[THE DATA]
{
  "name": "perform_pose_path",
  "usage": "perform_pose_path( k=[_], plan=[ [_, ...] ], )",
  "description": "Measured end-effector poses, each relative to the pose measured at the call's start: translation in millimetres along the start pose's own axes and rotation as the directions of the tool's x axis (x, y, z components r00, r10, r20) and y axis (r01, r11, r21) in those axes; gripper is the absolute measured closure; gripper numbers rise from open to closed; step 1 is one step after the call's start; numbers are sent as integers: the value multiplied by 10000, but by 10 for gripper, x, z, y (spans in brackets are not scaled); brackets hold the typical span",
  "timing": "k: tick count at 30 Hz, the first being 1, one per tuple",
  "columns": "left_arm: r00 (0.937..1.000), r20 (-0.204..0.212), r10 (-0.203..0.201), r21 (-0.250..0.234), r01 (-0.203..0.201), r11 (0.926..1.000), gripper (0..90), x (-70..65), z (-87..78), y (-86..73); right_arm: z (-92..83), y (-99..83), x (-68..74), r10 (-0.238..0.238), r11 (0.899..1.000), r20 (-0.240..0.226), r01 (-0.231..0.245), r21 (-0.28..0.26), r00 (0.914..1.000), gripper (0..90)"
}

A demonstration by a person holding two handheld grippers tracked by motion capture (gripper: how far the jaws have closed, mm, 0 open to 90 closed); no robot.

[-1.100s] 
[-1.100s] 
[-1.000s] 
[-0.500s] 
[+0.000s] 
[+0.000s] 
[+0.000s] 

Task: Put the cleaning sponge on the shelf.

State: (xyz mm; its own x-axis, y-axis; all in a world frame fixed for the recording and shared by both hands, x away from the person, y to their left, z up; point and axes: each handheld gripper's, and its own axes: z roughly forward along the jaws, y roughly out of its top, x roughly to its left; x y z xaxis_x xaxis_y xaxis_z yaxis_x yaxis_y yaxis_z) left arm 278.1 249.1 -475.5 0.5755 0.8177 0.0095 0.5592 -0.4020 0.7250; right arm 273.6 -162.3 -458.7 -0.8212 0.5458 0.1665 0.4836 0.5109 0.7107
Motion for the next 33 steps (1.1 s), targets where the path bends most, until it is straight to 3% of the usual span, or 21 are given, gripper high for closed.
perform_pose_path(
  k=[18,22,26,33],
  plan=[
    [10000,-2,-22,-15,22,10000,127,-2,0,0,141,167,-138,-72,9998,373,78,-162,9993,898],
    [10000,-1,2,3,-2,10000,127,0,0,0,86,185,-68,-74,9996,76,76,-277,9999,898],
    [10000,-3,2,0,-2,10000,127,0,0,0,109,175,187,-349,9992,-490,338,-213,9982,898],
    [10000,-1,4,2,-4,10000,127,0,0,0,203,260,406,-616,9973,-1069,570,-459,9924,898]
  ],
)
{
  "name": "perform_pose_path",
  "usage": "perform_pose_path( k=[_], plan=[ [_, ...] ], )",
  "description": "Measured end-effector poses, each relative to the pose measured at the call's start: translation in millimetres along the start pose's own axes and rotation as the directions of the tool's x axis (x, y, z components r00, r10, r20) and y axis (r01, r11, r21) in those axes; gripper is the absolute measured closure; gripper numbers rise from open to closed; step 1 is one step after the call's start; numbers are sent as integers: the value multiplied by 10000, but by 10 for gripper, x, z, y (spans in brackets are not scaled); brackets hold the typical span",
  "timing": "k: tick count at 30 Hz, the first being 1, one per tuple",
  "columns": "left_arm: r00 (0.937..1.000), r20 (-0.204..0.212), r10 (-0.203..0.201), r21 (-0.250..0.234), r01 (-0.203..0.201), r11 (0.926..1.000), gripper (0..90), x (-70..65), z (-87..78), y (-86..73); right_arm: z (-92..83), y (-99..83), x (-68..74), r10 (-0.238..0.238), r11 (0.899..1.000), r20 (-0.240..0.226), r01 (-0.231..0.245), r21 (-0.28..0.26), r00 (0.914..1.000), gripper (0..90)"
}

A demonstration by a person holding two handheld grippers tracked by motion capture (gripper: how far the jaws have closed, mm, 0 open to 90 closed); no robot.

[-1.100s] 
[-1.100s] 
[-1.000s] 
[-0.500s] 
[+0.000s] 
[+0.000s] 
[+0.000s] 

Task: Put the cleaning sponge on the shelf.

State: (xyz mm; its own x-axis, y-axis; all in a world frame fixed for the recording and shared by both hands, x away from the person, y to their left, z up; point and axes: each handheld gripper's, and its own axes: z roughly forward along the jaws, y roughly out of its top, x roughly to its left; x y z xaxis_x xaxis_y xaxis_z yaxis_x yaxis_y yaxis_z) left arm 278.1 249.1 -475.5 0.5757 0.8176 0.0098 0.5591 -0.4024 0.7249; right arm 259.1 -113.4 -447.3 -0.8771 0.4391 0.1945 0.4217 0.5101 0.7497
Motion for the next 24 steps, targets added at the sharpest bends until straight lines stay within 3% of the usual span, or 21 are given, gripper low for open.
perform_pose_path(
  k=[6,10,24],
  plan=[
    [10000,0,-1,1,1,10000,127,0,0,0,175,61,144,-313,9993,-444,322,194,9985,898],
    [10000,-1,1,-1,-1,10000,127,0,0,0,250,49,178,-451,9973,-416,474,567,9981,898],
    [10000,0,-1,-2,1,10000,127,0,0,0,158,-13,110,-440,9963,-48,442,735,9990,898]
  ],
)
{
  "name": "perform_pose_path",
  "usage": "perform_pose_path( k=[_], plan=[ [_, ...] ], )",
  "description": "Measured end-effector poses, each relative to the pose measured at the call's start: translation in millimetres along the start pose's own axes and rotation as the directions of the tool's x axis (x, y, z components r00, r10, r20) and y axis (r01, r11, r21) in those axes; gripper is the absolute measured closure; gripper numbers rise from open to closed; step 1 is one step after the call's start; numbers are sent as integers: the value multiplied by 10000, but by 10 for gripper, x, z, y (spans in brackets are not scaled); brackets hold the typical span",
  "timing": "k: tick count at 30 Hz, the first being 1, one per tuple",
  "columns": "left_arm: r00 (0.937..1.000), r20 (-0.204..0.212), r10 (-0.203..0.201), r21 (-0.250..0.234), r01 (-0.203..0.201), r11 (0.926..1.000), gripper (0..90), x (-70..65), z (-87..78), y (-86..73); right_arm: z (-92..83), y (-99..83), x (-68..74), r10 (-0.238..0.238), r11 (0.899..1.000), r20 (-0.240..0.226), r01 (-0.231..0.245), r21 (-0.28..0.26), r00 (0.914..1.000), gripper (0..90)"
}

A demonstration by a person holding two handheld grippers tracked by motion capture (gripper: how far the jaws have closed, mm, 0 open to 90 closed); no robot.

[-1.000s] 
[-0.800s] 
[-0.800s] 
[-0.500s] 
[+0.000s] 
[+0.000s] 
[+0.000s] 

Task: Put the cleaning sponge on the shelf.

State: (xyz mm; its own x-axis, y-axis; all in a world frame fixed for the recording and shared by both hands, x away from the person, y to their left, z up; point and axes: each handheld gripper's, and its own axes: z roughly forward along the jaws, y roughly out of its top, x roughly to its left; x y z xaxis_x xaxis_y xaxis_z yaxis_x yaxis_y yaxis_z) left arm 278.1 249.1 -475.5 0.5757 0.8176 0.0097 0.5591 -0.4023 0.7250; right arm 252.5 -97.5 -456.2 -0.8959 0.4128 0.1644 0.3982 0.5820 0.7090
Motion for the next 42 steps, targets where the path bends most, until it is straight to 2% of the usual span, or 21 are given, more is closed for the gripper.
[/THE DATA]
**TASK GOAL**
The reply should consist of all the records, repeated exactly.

**FINAL ANSWER**
{
  "name": "perform_pose_path",
  "usage": "perform_pose_path( k=[_], plan=[ [_, ...] ], )",
  "description": "Measured end-effector poses, each relative to the pose measured at the call's start: translation in millimetres along the start pose's own axes and rotation as the directions of the tool's x axis (x, y, z components r00, r10, r20) and y axis (r01, r11, r21) in those axes; gripper is the absolute measured closure; gripper numbers rise from open to closed; step 1 is one step after the call's start; numbers are sent as integers: the value multiplied by 10000, but by 10 for gripper, x, z, y (spans in brackets are not scaled); brackets hold the typical span",
  "timing": "k: tick count at 30 Hz, the first being 1, one per tuple",
  "columns": "left_arm: r00 (0.937..1.000), r20 (-0.204..0.212), r10 (-0.203..0.201), r21 (-0.250..0.234), r01 (-0.203..0.201), r11 (0.926..1.000), gripper (0..90), x (-70..65), z (-87..78), y (-86..73); right_arm: z (-92..83), y (-99..83), x (-68..74), r10 (-0.238..0.238), r11 (0.899..1.000), r20 (-0.240..0.226), r01 (-0.231..0.245), r21 (-0.28..0.26), r00 (0.914..1.000), gripper (0..90)"
}

A demonstration by a person holding two handheld grippers tracked by motion capture (gripper: how far the jaws have closed, mm, 0 open to 90 closed); no robot.

[-1.100s] 
[-1.100s] 
[-1.000s] 
[-0.500s] 
[+0.000s] 
[+0.000s] 
[+0.000s] 

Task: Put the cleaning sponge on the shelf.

State: (xyz mm; its own x-axis, y-axis; all in a world frame fixed for the recording and shared by both hands, x away from the person, y to their left, z up; point and axes: each handheld gripper's, and its own axes: z roughly forward along the jaws, y roughly out of its top, x roughly to its left; x y z xaxis_x xaxis_y xaxis_z yaxis_x yaxis_y yaxis_z) left arm 278.1 249.1 -475.5 0.5755 0.8177 0.0095 0.5592 -0.4020 0.7250; right arm 273.6 -162.3 -458.7 -0.8212 0.5458 0.1665 0.4836 0.5109 0.7107
Motion for the next 33 steps (1.1 s), targets where the path bends most, until it is straight to 3% of the usual span, or 21 are given, gripper high for closed.
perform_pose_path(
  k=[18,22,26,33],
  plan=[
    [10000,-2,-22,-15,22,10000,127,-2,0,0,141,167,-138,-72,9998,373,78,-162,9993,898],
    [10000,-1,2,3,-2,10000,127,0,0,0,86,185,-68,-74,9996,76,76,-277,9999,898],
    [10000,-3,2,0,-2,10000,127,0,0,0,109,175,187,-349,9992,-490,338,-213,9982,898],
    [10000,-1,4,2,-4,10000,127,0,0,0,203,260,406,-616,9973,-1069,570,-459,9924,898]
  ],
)
{
  "name": "perform_pose_path",
  "usage": "perform_pose_path( k=[_], plan=[ [_, ...] ], )",
  "description": "Measured end-effector poses, each relative to the pose measured at the call's start: translation in millimetres along the start pose's own axes and rotation as the directions of the tool's x axis (x, y, z components r00, r10, r20) and y axis (r01, r11, r21) in those axes; gripper is the absolute measured closure; gripper numbers rise from open to closed; step 1 is one step after the call's start; numbers are sent as integers: the value multiplied by 10000, but by 10 for gripper, x, z, y (spans in brackets are not scaled); brackets hold the typical span",
  "timing": "k: tick count at 30 Hz, the first being 1, one per tuple",
  "columns": "left_arm: r00 (0.937..1.000), r20 (-0.204..0.212), r10 (-0.203..0.201), r21 (-0.250..0.234), r01 (-0.203..0.201), r11 (0.926..1.000), gripper (0..90), x (-70..65), z (-87..78), y (-86..73); right_arm: z (-92..83), y (-99..83), x (-68..74), r10 (-0.238..0.238), r11 (0.899..1.000), r20 (-0.240..0.226), r01 (-0.231..0.245), r21 (-0.28..0.26), r00 (0.914..1.000), gripper (0..90)"
}

A demonstration by a person holding two handheld grippers tracked by motion capture (gripper: how far the jaws have closed, mm, 0 open to 90 closed); no robot.

[-1.100s] 
[-1.100s] 
[-1.000s] 
[-0.500s] 
[+0.000s] 
[+0.000s] 
[+0.000s] 

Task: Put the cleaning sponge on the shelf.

State: (xyz mm; its own x-axis, y-axis; all in a world frame fixed for the recording and shared by both hands, x away from the person, y to their left, z up; point and axes: each handheld gripper's, and its own axes: z roughly forward along the jaws, y roughly out of its top, x roughly to its left; x y z xaxis_x xaxis_y xaxis_z yaxis_x yaxis_y yaxis_z) left arm 278.1 249.1 -475.5 0.5757 0.8176 0.0098 0.5591 -0.4024 0.7249; right arm 259.1 -113.4 -447.3 -0.8771 0.4391 0.1945 0.4217 0.5101 0.7497
Motion for the next 24 steps, targets added at the sharpest bends until straight lines stay within 3% of the usual span, or 21 are given, gripper low for open.
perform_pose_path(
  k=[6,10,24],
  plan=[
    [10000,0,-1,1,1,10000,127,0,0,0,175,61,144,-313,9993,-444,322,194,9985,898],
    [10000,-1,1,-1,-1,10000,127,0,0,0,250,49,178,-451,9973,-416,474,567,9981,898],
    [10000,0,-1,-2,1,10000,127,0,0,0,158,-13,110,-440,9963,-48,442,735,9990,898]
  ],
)
{
  "name": "perform_pose_path",
  "usage": "perform_pose_path( k=[_], plan=[ [_, ...] ], )",
  "description": "Measured end-effector poses, each relative to the pose measured at the call's start: translation in millimetres along the start pose's own axes and rotation as the directions of the tool's x axis (x, y, z components r00, r10, r20) and y axis (r01, r11, r21) in those axes; gripper is the absolute measured closure; gripper numbers rise from open to closed; step 1 is one step after the call's start; numbers are sent as integers: the value multiplied by 10000, but by 10 for gripper, x, z, y (spans in brackets are not scaled); brackets hold the typical span",
  "timing": "k: tick count at 30 Hz, the first being 1, one per tuple",
  "columns": "left_arm: r00 (0.937..1.000), r20 (-0.204..0.212), r10 (-0.203..0.201), r21 (-0.250..0.234), r01 (-0.203..0.201), r11 (0.926..1.000), gripper (0..90), x (-70..65), z (-87..78), y (-86..73); right_arm: z (-92..83), y (-99..83), x (-68..74), r10 (-0.238..0.238), r11 (0.899..1.000), r20 (-0.240..0.226), r01 (-0.231..0.245), r21 (-0.28..0.26), r00 (0.914..1.000), gripper (0..90)"
}

A demonstration by a person holding two handheld grippers tracked by motion capture (gripper: how far the jaws have closed, mm, 0 open to 90 closed); no robot.

[-1.000s] 
[-0.800s] 
[-0.800s] 
[-0.500s] 
[+0.000s] 
[+0.000s] 
[+0.000s] 

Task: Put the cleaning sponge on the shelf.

State: (xyz mm; its own x-axis, y-axis; all in a world frame fixed for the recording and shared by both hands, x away from the person, y to their left, z up; point and axes: each handheld gripper's, and its own axes: z roughly forward along the jaws, y roughly out of its top, x roughly to its left; x y z xaxis_x xaxis_y xaxis_z yaxis_x yaxis_y yaxis_z) left arm 278.1 249.1 -475.5 0.5757 0.8176 0.0097 0.5591 -0.4023 0.7250; right arm 252.5 -97.5 -456.2 -0.8959 0.4128 0.1644 0.3982 0.5820 0.7090
Motion for the next 42 steps, targets where the path bends most, until it is straight to 2% of the usual span, or 21 are given, more is closed for the gripper.

This exercise requires nothing further.